■ HOW TO COMPLETE THIS TASK ■
Nothing but an exact copy is asked for: the lines in the material below from the one with "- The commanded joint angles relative" through the one with "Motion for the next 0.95", pictures excluded.
* * * * * * * * *
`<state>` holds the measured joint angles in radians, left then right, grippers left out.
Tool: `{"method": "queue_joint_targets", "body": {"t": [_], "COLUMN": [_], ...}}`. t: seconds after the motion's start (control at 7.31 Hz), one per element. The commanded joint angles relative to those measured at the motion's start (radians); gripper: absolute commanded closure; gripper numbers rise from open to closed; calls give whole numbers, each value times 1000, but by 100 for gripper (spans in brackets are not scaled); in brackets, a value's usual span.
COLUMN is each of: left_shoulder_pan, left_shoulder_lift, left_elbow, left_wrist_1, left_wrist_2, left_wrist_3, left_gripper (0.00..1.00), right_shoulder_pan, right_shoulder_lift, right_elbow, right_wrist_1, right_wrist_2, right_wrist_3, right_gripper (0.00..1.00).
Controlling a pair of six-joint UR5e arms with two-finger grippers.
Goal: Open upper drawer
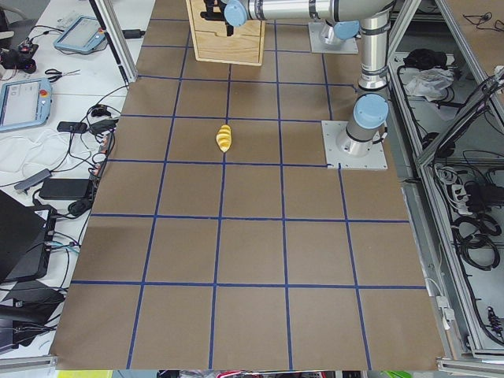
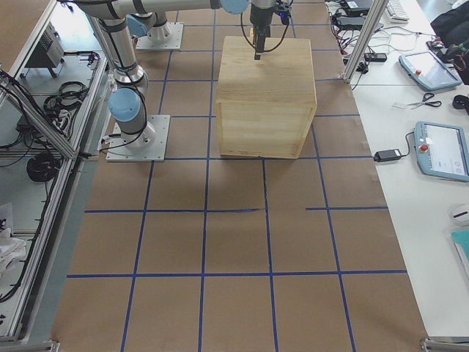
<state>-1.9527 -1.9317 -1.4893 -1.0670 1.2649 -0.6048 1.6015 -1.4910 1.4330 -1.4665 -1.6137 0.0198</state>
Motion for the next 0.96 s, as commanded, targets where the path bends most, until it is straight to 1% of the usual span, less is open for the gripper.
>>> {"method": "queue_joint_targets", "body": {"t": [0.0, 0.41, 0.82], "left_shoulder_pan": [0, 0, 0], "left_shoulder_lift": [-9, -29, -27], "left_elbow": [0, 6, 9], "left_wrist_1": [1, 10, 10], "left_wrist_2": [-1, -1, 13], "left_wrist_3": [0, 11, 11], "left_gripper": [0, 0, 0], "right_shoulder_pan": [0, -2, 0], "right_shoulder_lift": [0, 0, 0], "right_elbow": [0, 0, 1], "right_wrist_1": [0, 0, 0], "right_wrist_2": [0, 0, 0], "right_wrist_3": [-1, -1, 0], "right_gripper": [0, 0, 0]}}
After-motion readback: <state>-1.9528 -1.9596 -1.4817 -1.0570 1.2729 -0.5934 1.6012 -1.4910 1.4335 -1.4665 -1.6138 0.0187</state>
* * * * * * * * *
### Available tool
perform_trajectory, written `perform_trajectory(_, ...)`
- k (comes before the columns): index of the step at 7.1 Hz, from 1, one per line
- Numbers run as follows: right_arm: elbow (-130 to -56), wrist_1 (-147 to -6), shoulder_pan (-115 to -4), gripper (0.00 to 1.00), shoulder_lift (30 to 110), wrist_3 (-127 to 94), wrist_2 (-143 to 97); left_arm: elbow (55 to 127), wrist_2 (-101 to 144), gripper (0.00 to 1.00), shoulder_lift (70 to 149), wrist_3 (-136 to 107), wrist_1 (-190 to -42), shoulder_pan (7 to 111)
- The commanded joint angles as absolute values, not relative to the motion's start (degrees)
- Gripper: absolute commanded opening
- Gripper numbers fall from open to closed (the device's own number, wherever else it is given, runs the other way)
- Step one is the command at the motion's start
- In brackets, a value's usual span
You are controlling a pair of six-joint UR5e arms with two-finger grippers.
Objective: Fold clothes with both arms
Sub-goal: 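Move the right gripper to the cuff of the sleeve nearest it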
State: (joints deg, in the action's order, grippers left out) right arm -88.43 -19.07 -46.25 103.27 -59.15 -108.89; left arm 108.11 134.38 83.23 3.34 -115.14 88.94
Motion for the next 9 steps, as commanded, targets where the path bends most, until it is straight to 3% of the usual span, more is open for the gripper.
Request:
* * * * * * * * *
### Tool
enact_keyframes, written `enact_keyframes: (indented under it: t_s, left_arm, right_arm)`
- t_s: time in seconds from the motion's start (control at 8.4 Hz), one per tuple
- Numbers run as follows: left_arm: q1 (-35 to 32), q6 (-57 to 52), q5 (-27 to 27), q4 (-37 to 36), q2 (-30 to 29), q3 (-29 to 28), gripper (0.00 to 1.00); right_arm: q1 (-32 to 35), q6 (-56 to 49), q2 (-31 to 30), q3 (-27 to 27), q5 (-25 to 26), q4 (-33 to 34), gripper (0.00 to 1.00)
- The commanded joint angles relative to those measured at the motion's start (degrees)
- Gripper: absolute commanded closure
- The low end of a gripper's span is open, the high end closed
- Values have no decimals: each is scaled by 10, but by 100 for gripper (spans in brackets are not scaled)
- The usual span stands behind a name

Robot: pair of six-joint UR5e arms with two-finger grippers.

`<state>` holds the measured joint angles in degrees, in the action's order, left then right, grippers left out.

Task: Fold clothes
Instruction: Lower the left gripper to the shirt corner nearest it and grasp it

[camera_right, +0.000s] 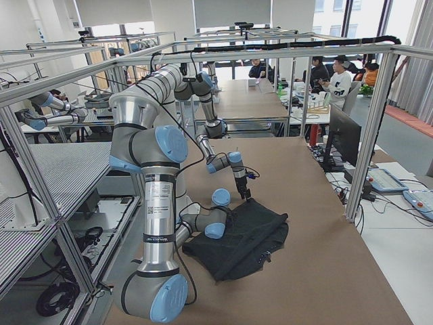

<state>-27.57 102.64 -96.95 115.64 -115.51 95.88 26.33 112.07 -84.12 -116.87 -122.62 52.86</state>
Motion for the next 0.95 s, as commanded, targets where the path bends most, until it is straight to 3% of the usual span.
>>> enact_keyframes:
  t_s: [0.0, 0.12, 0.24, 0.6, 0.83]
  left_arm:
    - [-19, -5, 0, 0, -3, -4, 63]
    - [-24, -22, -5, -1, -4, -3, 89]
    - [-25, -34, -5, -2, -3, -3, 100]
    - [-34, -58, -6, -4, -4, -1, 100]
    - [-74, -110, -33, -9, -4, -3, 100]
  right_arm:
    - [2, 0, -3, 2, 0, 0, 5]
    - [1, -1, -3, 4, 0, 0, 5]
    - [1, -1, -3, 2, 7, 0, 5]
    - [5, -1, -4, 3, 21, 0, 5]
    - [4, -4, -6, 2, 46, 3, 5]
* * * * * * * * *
■ EXERCISE RESPONSE ■
- The commanded joint angles relative to those measured at the motion's start (degrees)
- Gripper: absolute commanded closure
- The low end of a gripper's span is open, the high end closed
- Values have no decimals: each is scaled by 10, but by 100 for gripper (spans in brackets are not scaled)
- The usual span stands behind a name

Robot: pair of six-joint UR5e arms with two-finger grippers.

`<state>` holds the measured joint angles in degrees, in the action's order, left then right, grippers left out.

Task: Fold clothes
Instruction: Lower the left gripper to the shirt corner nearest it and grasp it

[camera_right, +0.000s] 

<state>-27.57 102.64 -96.95 115.64 -115.51 95.88 26.33 112.07 -84.12 -116.87 -122.62 52.86</state>
Motion for the next 0.95 s, as commanded, targets where the path bends most, until it is straight to 3% of the usual span.

This brings the exercise to completion.